- Born: Glenn Paul Zottola April 28, 1947 (age 79) Port Chester, New York, U.S.
- Genres: Jazz
- Occupation: Musician
- Instruments: Trumpet, saxophone
- Years active: 1960–present
- Labels: Angel, Atlantic, Chiaroscuro, Classic Jazz, Concord, Dreamstreet, Famous Door, Harbinger, Progressive
- Website: www.glennzottola.com

= Glenn Zottola =

Glenn Paul Zottola (born April 28, 1947) is an American jazz trumpeter and saxophonist.
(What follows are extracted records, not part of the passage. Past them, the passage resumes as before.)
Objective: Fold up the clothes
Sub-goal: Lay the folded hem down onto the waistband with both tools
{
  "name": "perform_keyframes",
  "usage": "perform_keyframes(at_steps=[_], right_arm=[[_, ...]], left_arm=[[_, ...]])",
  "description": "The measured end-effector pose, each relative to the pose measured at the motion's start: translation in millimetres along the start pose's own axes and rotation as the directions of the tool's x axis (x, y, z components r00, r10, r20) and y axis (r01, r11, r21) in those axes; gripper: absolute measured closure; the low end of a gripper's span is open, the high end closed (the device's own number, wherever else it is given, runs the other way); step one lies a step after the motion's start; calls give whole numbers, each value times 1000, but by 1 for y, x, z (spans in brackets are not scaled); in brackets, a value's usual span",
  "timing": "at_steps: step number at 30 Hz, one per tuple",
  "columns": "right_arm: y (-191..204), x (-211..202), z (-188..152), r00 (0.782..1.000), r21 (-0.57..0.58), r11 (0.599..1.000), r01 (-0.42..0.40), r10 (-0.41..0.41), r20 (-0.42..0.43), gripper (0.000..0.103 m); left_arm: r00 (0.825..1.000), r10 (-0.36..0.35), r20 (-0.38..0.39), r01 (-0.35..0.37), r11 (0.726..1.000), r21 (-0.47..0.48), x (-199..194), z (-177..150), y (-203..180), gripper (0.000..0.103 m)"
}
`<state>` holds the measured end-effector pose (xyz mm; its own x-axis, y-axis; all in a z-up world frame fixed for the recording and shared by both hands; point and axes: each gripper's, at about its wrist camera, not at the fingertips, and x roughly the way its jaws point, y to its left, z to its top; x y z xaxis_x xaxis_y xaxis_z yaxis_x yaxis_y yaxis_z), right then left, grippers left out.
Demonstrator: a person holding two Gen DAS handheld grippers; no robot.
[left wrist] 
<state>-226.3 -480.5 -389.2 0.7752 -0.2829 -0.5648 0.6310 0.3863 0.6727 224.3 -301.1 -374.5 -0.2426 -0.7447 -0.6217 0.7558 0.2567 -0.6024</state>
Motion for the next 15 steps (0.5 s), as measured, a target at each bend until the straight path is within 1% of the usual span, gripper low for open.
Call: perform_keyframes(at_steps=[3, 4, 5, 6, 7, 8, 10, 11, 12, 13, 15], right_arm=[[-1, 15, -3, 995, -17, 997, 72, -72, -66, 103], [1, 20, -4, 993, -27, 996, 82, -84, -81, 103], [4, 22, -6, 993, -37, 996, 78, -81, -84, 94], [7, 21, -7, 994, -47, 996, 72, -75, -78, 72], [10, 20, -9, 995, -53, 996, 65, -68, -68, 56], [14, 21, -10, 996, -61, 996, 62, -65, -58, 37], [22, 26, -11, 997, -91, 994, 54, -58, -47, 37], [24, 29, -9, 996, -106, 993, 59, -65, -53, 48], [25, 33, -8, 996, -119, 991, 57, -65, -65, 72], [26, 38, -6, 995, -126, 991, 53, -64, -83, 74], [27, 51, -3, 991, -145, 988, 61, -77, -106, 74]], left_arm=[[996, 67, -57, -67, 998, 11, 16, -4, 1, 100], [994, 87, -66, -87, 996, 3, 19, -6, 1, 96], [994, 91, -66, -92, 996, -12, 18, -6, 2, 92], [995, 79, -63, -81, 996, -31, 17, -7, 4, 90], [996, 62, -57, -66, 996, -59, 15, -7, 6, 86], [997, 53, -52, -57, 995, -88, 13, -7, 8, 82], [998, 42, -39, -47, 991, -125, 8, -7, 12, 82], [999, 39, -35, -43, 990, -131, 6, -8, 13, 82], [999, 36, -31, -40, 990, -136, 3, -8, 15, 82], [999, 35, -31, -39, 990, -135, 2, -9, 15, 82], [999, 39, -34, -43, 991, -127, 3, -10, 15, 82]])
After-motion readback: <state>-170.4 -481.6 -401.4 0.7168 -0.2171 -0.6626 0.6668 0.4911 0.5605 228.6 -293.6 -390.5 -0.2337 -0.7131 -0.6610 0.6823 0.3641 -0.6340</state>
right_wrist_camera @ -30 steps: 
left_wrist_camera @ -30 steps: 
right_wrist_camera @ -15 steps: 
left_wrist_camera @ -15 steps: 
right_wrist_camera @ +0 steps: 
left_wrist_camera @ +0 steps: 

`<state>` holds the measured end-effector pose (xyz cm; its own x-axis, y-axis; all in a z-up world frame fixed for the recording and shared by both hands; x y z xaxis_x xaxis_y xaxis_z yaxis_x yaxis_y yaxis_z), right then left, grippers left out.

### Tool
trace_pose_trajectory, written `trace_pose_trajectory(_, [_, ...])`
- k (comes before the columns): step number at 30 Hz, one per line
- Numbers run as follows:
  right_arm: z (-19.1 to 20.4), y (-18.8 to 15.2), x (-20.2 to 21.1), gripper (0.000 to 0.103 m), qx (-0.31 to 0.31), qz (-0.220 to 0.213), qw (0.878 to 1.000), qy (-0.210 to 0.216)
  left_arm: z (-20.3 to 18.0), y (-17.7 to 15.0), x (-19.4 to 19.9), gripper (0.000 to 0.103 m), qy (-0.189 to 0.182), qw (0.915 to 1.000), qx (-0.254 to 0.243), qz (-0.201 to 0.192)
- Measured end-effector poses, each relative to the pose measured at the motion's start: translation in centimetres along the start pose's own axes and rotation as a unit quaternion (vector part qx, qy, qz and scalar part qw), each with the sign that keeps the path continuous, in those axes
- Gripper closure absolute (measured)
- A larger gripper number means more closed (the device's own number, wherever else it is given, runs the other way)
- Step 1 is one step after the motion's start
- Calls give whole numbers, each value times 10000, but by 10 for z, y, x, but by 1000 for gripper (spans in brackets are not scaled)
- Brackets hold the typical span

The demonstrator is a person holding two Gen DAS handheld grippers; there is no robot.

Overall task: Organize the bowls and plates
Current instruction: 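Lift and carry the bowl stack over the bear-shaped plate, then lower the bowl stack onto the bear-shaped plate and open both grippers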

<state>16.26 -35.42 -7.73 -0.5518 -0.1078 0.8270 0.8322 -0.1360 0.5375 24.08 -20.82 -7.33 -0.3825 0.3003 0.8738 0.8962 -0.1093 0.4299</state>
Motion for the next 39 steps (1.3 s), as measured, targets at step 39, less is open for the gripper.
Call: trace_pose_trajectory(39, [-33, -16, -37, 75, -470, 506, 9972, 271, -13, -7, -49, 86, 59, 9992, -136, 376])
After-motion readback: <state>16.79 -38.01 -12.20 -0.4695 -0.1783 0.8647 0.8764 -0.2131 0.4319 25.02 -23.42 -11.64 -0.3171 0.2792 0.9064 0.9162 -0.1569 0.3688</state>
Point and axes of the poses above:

He is known for his work with Lionel Hampton, Benny Goodman, and Bob Wilber, and has accompanied a broad range of vocalists, including Mel Tormé, Frank Sinatra, Peggy Lee, Ella Fitzgerald, and Joe Williams. He has recorded over 50 albums and, in 1988, was a featured soloist at the 50th anniversary of Benny Goodman's Carnegie Hall Concert. In 1995, Zottola was bandleader on the Suzanne Somers daytime TV talk show at Universal Studios.

==Discography==
===As leader===
- Live at Eddie Condon's (Dreamstreet, 1981)
- Secret Love (Famous Door, 1982)
- Stardust (Famous Door, 1984)
- Christmas in Jazztime (Dreamstreet, 1986)
- Bechet Legacy: Birch Hall Concerts Live with Bob Wilber (Classic Jazz, 2013)
- Charlie Parker with Strings Revisited (Classic Jazz, 2015)

===As sideman===
With Butch Miles
- Butch Miles Salutes Chick Webb (Famous Door, 1980)
- Butch Miles Swings Some Standards (Famous Door, 1981)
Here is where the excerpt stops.